Task: Every line below that has the word "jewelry" counts once; report how many lines that makes, with no other words.

Input data:
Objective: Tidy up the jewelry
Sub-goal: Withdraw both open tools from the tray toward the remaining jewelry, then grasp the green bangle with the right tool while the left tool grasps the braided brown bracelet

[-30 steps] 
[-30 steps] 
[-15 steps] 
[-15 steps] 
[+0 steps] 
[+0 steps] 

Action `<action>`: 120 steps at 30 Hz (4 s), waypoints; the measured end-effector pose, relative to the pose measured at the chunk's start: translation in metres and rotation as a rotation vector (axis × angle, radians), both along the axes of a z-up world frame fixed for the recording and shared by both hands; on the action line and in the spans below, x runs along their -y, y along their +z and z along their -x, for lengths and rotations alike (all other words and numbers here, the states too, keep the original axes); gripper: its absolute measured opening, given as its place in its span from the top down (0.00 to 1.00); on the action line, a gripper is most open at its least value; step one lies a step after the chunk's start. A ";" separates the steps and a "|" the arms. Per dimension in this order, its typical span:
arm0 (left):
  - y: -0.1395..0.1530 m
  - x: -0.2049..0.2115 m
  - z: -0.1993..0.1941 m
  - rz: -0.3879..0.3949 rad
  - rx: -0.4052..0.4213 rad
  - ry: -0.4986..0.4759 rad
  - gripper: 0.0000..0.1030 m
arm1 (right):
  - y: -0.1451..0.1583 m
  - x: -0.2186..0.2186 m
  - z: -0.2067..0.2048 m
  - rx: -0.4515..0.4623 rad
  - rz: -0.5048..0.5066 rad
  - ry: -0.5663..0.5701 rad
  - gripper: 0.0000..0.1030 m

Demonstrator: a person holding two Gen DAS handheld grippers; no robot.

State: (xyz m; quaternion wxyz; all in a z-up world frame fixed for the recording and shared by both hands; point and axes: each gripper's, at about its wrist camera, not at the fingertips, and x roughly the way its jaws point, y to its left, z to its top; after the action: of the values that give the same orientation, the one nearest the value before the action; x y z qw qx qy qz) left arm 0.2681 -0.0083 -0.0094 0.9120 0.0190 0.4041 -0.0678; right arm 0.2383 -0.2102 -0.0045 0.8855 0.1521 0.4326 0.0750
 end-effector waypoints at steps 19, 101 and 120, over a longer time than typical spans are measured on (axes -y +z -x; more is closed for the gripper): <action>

Your solution: 2